Task instructions
How many lines in the data below include the word "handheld"? Respond with the number, nothing more.

Recorded information

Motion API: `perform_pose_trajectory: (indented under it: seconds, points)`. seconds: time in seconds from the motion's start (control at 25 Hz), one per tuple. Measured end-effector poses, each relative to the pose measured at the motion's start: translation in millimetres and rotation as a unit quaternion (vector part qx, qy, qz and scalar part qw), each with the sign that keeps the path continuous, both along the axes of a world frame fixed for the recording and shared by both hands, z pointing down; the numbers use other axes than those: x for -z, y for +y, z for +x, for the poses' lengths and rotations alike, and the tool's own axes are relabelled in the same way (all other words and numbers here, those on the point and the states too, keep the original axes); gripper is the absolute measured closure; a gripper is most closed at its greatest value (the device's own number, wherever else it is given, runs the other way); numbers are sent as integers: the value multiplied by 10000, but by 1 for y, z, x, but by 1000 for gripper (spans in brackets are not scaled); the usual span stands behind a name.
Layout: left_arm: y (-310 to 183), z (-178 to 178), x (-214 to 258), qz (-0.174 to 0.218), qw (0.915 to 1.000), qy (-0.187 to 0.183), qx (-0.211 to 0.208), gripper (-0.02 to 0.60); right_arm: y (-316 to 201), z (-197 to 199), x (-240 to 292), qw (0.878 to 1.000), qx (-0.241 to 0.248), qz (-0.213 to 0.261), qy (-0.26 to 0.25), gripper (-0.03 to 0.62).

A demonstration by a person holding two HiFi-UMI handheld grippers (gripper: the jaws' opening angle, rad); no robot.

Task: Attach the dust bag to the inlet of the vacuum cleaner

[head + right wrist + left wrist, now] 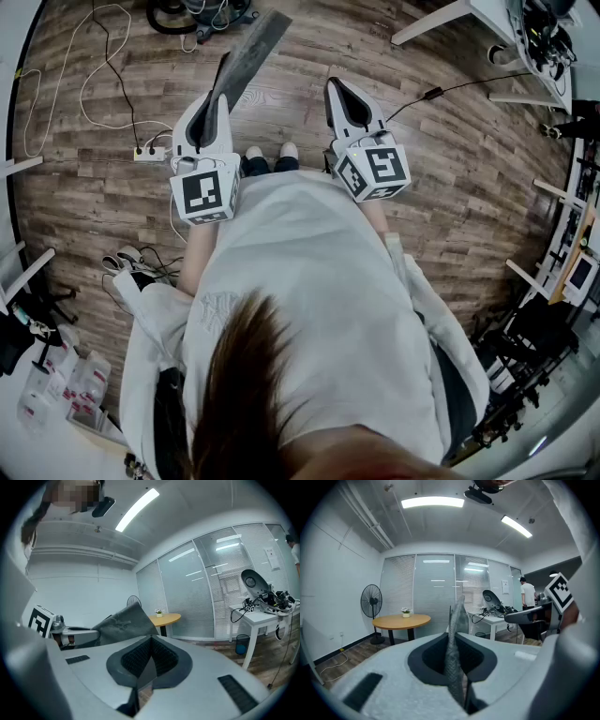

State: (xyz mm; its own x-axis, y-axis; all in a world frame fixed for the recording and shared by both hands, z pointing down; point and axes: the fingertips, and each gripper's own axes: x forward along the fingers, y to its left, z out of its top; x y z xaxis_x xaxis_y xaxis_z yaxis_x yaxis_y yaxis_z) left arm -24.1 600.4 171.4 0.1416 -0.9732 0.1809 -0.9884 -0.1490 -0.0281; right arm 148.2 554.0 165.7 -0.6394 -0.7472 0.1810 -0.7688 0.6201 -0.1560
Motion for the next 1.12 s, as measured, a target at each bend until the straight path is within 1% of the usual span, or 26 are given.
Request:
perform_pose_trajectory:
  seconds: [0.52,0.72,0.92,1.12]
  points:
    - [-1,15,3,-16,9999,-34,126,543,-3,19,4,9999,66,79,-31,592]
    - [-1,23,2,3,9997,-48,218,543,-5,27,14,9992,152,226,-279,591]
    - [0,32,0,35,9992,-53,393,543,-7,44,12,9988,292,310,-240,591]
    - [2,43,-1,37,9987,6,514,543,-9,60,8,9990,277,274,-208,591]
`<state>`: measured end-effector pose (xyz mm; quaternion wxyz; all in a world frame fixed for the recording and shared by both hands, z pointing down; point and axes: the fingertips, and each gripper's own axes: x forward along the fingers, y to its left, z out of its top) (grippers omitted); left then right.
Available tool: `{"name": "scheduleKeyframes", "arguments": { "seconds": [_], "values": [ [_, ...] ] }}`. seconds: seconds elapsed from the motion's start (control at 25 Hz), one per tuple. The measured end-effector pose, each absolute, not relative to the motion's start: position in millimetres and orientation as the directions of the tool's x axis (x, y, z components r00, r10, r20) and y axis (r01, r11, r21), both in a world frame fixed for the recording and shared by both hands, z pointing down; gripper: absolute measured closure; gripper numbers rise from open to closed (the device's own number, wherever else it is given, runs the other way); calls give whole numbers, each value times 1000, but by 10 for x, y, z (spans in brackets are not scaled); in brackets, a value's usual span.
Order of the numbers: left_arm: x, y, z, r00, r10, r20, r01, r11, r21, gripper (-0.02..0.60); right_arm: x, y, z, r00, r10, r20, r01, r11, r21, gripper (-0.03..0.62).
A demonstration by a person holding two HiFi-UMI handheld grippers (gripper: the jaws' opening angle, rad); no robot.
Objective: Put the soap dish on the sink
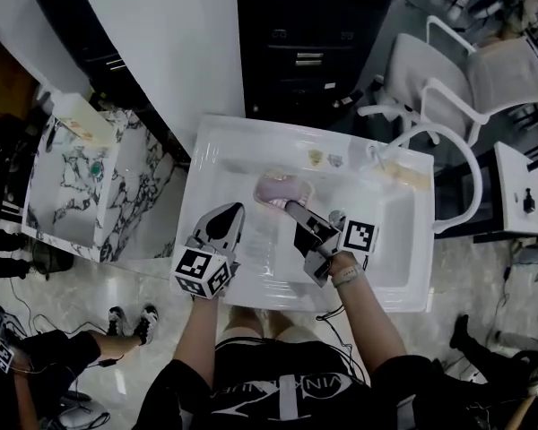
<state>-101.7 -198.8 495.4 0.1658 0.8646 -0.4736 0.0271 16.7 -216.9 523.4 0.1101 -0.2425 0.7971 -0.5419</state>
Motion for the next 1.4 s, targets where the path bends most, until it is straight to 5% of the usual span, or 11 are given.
{"name": "scheduleKeyframes", "arguments": {
  "seconds": [0.32,0.48,1.0,1.4],
  "values": [
    [-933,-2269,5258,559,-787,261,-815,-465,344,566,-73,-2494,5343,-874,-473,112,-276,293,-916,507],
    [-893,-2425,5383,564,-773,290,-815,-467,343,566,-5,-2535,5670,-814,-505,286,-338,12,-941,507],
    [-769,-2769,5666,573,-696,433,-817,-525,236,566,-260,-3005,5679,-857,-448,255,-298,28,-954,507],
    [-675,-2957,5802,580,-671,462,-814,-496,301,566,-266,-3171,5846,-881,-414,230,-236,-36,-971,505]
  ]
}}
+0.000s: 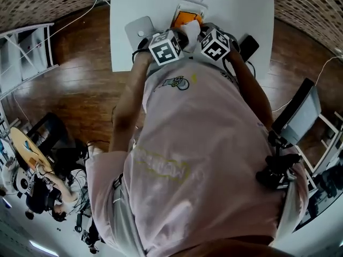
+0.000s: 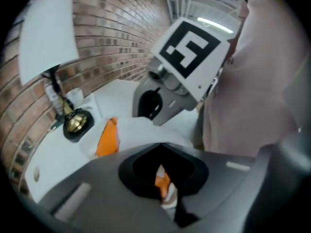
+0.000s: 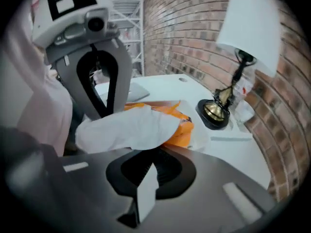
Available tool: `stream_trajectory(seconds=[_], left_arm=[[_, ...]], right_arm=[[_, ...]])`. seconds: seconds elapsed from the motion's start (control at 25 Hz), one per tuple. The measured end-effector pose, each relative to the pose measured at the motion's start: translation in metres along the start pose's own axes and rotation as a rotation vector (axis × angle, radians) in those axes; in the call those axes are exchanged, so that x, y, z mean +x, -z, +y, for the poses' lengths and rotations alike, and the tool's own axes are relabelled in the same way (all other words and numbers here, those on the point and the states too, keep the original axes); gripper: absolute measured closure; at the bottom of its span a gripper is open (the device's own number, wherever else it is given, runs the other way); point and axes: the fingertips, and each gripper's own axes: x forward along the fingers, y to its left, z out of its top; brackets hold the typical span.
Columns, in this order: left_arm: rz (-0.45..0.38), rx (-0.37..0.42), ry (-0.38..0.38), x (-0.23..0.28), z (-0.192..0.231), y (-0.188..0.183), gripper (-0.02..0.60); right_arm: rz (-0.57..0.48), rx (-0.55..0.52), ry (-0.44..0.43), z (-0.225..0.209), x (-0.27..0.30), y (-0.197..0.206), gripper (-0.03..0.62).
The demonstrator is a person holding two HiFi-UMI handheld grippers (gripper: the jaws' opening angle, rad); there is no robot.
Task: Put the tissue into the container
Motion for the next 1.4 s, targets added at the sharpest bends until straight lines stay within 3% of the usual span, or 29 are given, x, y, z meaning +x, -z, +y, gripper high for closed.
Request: stream_trajectory(seconds=[0.08,0.12,0.2,0.32,0.36,0.44,0.48,0.56,0.64,0.72,0.8,0.84,0.92,1.04,1.08,1.16,1.24,1.32,1.4], left_arm=[[-0.002,0.085,0.082,0.004,-0.015,-0.016,0.58],[-0.015,0.106,0.091,0.0,-0.018,-0.022,0.58],[-0.093,0.104,0.054,-0.023,-0.018,-0.04,0.58],[-0.237,0.026,-0.041,-0.053,-0.005,-0.066,0.58],[-0.219,0.015,-0.097,-0.046,0.007,-0.066,0.581],[-0.038,0.064,-0.184,-0.002,0.033,-0.045,0.581],[0.057,0.116,-0.184,0.023,0.042,-0.035,0.581],[0.107,0.207,-0.124,0.039,0.042,-0.041,0.58],[0.034,0.224,-0.082,0.017,0.033,-0.068,0.58],[-0.05,0.185,-0.073,0.0,0.026,-0.085,0.58],[-0.051,0.163,-0.05,0.019,0.019,-0.077,0.58],[-0.049,0.188,-0.043,0.04,0.016,-0.07,0.58],[-0.13,0.272,-0.045,0.065,0.011,-0.071,0.578],[-0.307,0.234,0.049,0.023,-0.007,-0.092,0.578],[-0.332,0.224,0.075,-0.001,-0.013,-0.095,0.579],[-0.248,0.268,0.06,-0.04,-0.014,-0.084,0.578],[-0.055,0.321,-0.005,-0.051,0.003,-0.064,0.578],[0.124,0.344,-0.067,-0.03,0.031,-0.042,0.578],[0.262,0.347,-0.049,0.005,0.052,-0.011,0.578]], right_arm=[[-0.009,-0.079,-0.005,0.0,-0.008,-0.002,0.591],[-0.04,-0.064,-0.001,-0.001,-0.018,-0.003,0.591],[-0.096,0.041,0.005,-0.002,-0.043,0.006,0.591],[-0.11,0.196,0.064,-0.005,-0.072,0.04,0.591],[-0.103,0.221,0.086,-0.004,-0.077,0.05,0.591],[-0.088,0.249,0.111,0.0,-0.08,0.062,0.591],[-0.085,0.266,0.113,0.003,-0.079,0.065,0.591],[-0.1,0.315,0.111,0.011,-0.078,0.066,0.591],[-0.124,0.365,0.128,0.013,-0.083,0.067,0.591],[-0.127,0.398,0.166,0.008,-0.089,0.073,0.591],[-0.124,0.41,0.196,0.002,-0.093,0.081,0.591],[-0.126,0.412,0.206,0.0,-0.094,0.083,0.591],[-0.139,0.415,0.226,-0.002,-0.094,0.083,0.591],[-0.17,0.424,0.239,-0.002,-0.097,0.079,0.591],[-0.17,0.424,0.239,-0.001,-0.098,0.079,0.591],[-0.16,0.42,0.237,-0.002,-0.101,0.082,0.591],[-0.147,0.404,0.227,-0.003,-0.103,0.086,0.591],[-0.145,0.375,0.201,0.0,-0.1,0.085,0.591],[-0.184,0.335,0.147,0.008,-0.094,0.069,0.591]])
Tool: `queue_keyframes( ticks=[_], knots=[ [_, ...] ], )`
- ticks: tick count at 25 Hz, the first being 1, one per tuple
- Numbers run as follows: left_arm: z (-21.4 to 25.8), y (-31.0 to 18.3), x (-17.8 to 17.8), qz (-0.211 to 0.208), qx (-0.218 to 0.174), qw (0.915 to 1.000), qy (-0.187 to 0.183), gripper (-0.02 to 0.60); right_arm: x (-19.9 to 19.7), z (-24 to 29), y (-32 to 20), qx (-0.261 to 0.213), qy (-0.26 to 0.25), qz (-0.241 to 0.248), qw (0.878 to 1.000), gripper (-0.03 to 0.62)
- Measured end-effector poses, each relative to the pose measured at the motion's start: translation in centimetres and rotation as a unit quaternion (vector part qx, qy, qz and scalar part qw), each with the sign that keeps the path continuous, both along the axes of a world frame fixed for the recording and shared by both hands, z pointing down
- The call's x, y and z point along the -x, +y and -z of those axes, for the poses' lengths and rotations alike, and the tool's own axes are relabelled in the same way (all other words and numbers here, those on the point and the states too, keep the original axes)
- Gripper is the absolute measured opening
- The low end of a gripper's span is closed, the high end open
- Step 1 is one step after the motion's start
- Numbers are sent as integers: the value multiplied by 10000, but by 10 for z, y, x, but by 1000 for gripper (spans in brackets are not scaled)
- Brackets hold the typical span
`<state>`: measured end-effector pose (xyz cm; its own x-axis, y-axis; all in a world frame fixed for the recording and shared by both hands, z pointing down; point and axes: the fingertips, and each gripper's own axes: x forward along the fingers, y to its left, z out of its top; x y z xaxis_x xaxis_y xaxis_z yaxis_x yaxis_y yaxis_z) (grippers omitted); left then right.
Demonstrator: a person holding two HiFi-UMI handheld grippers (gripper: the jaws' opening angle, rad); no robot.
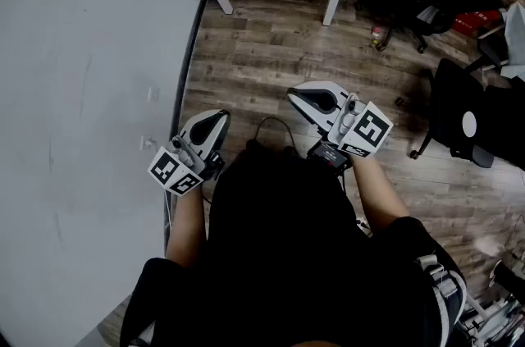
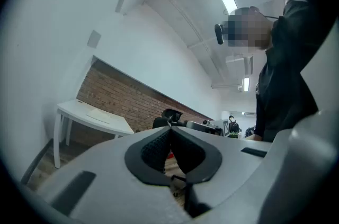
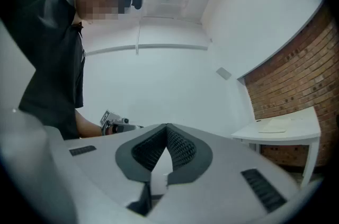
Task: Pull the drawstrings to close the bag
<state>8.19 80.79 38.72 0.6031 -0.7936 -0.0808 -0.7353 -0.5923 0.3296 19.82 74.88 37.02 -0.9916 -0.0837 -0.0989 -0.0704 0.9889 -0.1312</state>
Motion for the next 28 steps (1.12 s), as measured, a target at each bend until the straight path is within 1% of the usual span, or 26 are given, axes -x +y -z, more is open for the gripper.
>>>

Solution to the problem
4